Making Waves For A Cure
By Maggie Pruitt
Special to GoHolyCross.com
Hundreds of swimmers dive into the Narragansett Bay with more than the temperature of the chilly water on their minds. The distance of the swim is just a side thought – the back and forth motion of the choppy water doesn’t faze anyone.
The only thing these swimmers care about is beating cancer.
Every year, Swim Across America organizes benefit swims around the country to raise money for clinical trials and cancer research. The organization works to unite the swimming community by raising money and hosting open water benefit swims with hopes of defeating cancer.
Roger Wheeler Beach in Narragansett, R.I., hosts one of the 16 national swims every September. From high schools and colleges to individuals and teams, people travel to compete in the half or one mile open water swim or volunteer for the event. This year, Swim Across America surpassed its goal of $175,000, raising $181,987 at the Rhode Island swim.
The Holy Cross swimming & diving teams have participated in the Rhode Island swim every year for the last six years. Each swimmer who participates is tasked with raising at least $250 by the day of the event. Freshman Katherine O’Malley was ranked as the fifth-highest individual fundraiser of all participants with $2,525. The Holy Cross swimming & diving teams were second overall for fundraising teams and raised $15,130. The Crusaders have raised over $60,000 for the event since 2011.
For many swimmers, this event brings out emotions that are not always present in the pool. The feeling of diving into the ocean with hundreds of people swimming for the same cause can not only be empowering, but also nerve-racking.

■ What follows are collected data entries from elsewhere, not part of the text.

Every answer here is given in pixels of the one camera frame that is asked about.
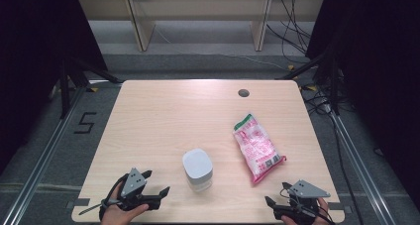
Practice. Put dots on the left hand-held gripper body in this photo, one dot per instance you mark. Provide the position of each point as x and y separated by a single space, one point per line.
133 183

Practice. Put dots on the aluminium floor rail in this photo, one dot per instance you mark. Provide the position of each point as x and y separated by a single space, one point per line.
360 165
39 165

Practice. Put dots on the yellow tape piece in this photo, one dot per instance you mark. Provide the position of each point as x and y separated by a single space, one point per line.
291 67
311 88
94 90

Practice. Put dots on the dark curtain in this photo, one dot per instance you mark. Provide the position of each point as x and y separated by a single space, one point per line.
29 69
379 69

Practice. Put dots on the person's left hand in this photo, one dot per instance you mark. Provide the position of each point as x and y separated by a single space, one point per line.
117 215

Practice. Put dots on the clear jar with white lid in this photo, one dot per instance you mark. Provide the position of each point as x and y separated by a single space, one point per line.
197 167

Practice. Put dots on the grey table bracket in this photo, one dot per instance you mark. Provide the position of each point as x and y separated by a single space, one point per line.
79 202
338 206

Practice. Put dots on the pink and white snack bag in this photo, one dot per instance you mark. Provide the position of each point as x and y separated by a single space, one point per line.
257 147

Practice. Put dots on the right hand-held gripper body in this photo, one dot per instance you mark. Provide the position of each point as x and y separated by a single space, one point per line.
305 190

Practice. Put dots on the black metal stand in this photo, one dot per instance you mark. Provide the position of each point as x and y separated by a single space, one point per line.
65 89
334 86

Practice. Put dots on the person's right hand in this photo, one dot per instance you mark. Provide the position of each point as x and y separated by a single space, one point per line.
323 218

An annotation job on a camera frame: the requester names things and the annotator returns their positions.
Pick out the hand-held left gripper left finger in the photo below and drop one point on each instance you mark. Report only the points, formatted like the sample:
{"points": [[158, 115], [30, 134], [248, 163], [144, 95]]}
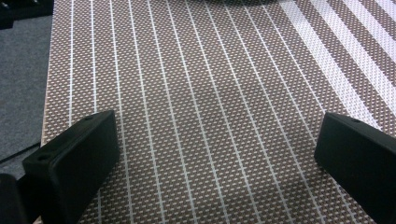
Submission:
{"points": [[74, 161]]}

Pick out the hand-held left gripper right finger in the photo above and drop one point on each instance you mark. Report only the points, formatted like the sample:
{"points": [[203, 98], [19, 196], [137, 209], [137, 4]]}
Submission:
{"points": [[361, 155]]}

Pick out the brown striped woven placemat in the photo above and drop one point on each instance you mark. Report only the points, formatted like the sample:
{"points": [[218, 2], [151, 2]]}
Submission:
{"points": [[218, 93]]}

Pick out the black equipment base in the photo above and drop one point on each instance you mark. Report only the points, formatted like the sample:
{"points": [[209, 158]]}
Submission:
{"points": [[21, 9]]}

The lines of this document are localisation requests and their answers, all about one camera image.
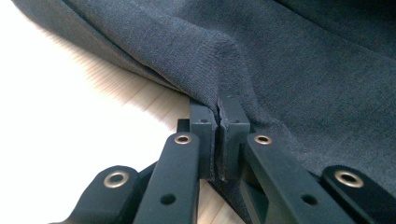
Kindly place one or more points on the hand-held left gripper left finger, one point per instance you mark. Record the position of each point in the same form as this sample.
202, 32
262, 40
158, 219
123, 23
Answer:
204, 130

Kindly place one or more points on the dark cloth garment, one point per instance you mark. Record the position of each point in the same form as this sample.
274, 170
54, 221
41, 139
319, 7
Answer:
280, 62

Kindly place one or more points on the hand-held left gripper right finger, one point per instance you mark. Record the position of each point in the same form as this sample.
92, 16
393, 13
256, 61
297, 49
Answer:
233, 133

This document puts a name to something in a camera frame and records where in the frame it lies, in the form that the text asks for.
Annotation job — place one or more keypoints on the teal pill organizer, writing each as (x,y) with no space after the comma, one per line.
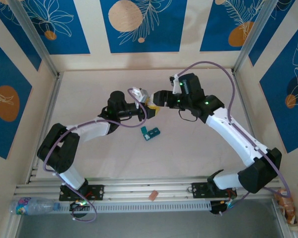
(151,134)

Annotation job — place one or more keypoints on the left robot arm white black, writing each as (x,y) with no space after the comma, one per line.
(57,148)

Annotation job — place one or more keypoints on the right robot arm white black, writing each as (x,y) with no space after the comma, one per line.
(258,173)

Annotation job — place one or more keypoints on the small brown block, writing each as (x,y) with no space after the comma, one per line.
(153,195)

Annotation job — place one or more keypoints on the clear plastic water bottle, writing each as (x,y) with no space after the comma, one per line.
(32,206)

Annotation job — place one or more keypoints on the orange snack package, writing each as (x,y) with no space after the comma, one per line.
(286,208)

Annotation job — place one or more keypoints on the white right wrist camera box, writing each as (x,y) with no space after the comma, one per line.
(175,85)

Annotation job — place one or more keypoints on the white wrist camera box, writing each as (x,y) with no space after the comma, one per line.
(175,85)
(140,93)

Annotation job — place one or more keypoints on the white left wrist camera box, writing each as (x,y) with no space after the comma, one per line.
(140,93)

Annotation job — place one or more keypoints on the aluminium side rail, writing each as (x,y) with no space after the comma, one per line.
(238,86)
(51,109)

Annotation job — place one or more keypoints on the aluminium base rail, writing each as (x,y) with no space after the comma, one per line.
(139,184)

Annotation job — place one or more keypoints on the aluminium frame post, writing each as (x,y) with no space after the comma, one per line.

“During the actual swim, the water is extremely cold and the other swimmers are aggressive,” senior Maura Mullaney said. “But, you push through because you know you are swimming for a purpose and for someone’s memory.”
The goal of the swim is not race to win but race to remember, and every participant is racing for someone.
“As a college swimmer, your first instinct when you hit the water during a race is to focus on being the first to finish,” said senior Hayden Kucharski. “Swim Across America is a different type of event though where everyone is supporting each other and thinking about the people who we're doing it for,”
The Rhode Island swim has been an important experience for many Holy Cross swimmers and divers, especially this year – it is a day of coming together as a team and to swim for something more than times or laps.
“Participating in the Swim Across America event for the past four years has been one of the greatest experiences I’ve had as a member of the Holy Cross swim team,” said senior Nina Sparre. “It is an awesome bonding experience and a very special day for all the participants.”
Swimming and raising money for cancer research impacted Holy Cross even more this year. The teams dedicated the swim to Henry Carr, a Holy Cross student who lost his battle with cancer June 5, 2017. Before the event started, the organization observed a moment of silence in Carr’s memory.
The emotional atmosphere of the benefit swim can be overwhelming for the rookies who have never participated. Some are excited for the swim, while others don’t knowing what to expect from the waves at Narragansett Bay. Freshman Eve Smith was new to the ocean swim style.
“Before the swim, I was actually really nervous because I had never done an open water event and also knew the ocean would be freezing,” said Smith. “Mid-race and after finishing I realized the temperature and swim really were not as bad as I thought at all.”
The event serves as an annual bonding experience for the swimming & diving teams before the start of the season. Even head coach Barry Parenteau participates.
“It’s an incredible day,” Parenteau said. “We get on the bus and get out as a team to swim for a good cause.”